:: Exercise ::
Each line from the top of the listing through the one holding "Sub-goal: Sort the" should be restated word for word, with nothing added and no pictures.

═════ Information supplied

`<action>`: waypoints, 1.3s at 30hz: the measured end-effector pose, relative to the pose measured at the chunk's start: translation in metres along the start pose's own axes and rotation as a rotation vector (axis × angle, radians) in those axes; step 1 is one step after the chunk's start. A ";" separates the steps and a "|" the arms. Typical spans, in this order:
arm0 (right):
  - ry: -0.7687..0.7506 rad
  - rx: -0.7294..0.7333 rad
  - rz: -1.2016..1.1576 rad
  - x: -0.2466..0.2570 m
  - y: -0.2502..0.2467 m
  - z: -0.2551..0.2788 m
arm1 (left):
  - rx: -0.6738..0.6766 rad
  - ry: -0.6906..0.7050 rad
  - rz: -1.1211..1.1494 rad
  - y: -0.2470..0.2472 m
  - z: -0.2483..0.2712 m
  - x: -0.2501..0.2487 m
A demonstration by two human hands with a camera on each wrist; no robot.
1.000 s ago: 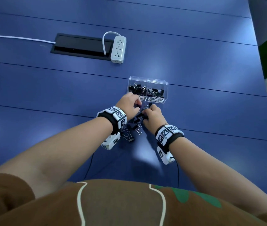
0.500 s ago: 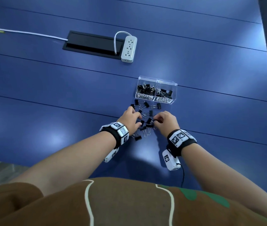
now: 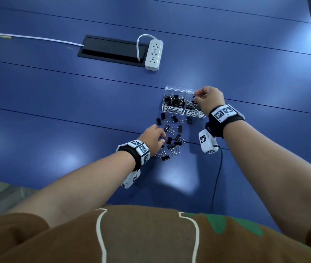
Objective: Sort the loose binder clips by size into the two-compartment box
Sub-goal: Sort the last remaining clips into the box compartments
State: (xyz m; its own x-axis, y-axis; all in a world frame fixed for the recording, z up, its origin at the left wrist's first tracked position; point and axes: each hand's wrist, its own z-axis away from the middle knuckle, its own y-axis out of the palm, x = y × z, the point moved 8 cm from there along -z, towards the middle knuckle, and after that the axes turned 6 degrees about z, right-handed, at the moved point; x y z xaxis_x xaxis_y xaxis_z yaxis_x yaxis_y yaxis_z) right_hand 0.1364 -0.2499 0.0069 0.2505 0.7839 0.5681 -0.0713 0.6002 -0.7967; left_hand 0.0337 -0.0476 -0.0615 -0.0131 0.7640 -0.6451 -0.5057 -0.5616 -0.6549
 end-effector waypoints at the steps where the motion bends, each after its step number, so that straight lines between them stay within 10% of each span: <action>1: -0.039 0.004 0.061 0.003 0.002 0.001 | -0.013 -0.003 0.009 -0.002 0.001 0.002; 5: -0.216 -0.017 0.173 0.016 0.015 0.030 | -0.027 -0.002 0.017 -0.011 0.004 0.010; 11: -0.257 0.407 0.399 -0.005 0.098 0.092 | 0.087 0.027 -0.082 -0.001 0.011 0.012; 26: -0.160 0.195 0.157 -0.019 0.080 0.097 | 0.030 0.076 -0.138 0.003 0.012 -0.005; 39: -0.252 0.397 0.374 -0.023 0.100 0.114 | 0.187 0.231 -0.450 0.025 0.007 -0.032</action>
State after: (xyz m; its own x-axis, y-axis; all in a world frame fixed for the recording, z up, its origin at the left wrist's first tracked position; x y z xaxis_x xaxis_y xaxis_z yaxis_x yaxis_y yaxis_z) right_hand 0.0132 -0.1897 -0.0626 -0.0940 0.9378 0.3342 -0.4781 0.2519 -0.8414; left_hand 0.0156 -0.0836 -0.0542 0.4200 0.8142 -0.4009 -0.5629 -0.1128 -0.8188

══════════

:: Response box ::
`<action>`: waypoints, 1.3s at 30hz: the measured end-effector pose, relative to the pose measured at the chunk's start: translation in metres along the start pose's own axes and rotation as a rotation vector (axis × angle, radians) in those axes; step 1 is one step after the chunk's start. A ";" separates the steps and a "|" the arms. Typical spans, in this order:
arm0 (right):
  - ry: -0.7687..0.7506 rad
  - rx: -0.7294..0.7333 rad
  - rz: -1.2016..1.1576 rad
  - x: -0.2466..0.2570 m
  - y: -0.2502..0.2467 m
  - z: -0.2551..0.2788 m
arm1 (left):
  - rx: -0.6738..0.6766 rad
  - ry: -0.6906..0.7050 rad
  - rz: -1.1211..1.1494 rad
  - y: -0.2470..0.2472 m
  - z: -0.2483..0.2712 m
  - x: -0.2501..0.2487 m
A demonstration by two human hands with a camera on each wrist; no robot.
1.000 s ago: 
0.500 s ago: 
now: 
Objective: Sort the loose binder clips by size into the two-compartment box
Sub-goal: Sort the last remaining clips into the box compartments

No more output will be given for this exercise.